Member of the Florida Senate from the 24th district
- In office May 1970 – November 21, 1972
- Preceded by: Joseph A. McClain, Jr.
- Succeeded by: Thomas "Tom" Gallen, Jr.

Personal details
- Born: David Hollingsworth McClain Macon, Georgia, U.S.
- Died: July 4, 2025 (aged 92) Tampa, Florida, U.S.
- Party: Republican
- Spouse: Carroll McClain
- Children: 2
- Education: Duke University (BA) George Washington University (MA) Stetson University (LLB)

Military service
- Branch/service: United States Army
- Years of service: 1953-1955
- Unit: 1st Infantry Division

= David McClain (Florida politician) =

American politician (1933–2025)

David Hollingsworth McClain (born June 4, 1933 - July 4, 2025) was an American attorney and former politician in the state of Florida.

==Early life, education & military service==
McClain was born in Macon, Georgia and moved to Florida in 1956. He is an alumnus Duke University (BA), George Washington University (MA), and Stetson College of Law (LLB). He served in the United States Army from 1953 to 1955 as a member of the 1st Infantry Division.

==Political career==
From 1964 to 1970 he served on the Board of Public Relations and Convention Facilities and served as vice chairman from 1969 to 1970. He is a former member of the Florida Law Revision Council. From 1969 to 1970 he served as a legal advisor to the Hillsborough County Republican Executive Committee. He is a former member of the Hillsborough County Republican State Committee and former assistant treasurer of the Florida Republican Party.

He was elected to the Florida State Senate for the 24th district in 1971. He was redistricted to the 21st district in 1973, and served until 1982. He is a member of the Republican Party. From 1986 to 1987 he served as an assistant city attorney in Tampa.

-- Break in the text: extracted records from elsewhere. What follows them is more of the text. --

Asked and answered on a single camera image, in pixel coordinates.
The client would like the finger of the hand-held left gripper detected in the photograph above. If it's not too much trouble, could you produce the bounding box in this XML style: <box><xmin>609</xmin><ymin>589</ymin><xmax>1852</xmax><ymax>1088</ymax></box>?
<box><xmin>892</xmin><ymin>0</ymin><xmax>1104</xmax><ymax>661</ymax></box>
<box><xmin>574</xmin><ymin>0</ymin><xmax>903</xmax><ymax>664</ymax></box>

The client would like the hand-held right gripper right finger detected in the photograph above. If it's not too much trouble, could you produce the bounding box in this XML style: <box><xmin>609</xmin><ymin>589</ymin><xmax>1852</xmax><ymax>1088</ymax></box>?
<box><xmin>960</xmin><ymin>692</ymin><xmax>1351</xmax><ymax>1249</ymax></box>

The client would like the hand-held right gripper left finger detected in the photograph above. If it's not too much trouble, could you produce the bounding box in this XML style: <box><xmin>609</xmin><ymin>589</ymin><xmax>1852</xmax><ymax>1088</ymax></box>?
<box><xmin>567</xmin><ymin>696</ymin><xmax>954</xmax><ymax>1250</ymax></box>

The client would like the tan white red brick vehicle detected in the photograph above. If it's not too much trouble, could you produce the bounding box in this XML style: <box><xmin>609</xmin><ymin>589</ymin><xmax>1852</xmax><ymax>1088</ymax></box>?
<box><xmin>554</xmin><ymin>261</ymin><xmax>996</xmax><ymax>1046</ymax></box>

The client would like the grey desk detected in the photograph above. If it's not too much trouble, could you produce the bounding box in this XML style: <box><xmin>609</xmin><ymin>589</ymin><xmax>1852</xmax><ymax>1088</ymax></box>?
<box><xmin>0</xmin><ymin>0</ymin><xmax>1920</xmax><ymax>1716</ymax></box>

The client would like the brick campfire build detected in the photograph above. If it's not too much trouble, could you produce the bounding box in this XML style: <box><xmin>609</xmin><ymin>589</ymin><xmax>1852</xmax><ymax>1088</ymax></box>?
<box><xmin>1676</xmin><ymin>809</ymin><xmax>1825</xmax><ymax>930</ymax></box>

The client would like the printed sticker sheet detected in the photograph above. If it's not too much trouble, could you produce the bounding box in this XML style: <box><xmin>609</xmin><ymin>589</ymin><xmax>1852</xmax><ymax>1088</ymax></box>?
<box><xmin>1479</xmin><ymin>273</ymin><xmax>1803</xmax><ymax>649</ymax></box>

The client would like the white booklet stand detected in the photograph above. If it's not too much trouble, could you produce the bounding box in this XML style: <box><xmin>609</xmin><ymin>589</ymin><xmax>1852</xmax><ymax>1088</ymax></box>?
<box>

He was a member of the Motor Vehicle Insurance Task Force in 1989. From 1989 to 1990 he served on the Tampa Hillsborough County Expressway Authority.

==Legal career==
He practiced law in Florida. He was a senior partner with McClain, Smoak & Chistolini, LLC in Tampa until his retirement.

==Personal life==
He and his wife Carroll have two children.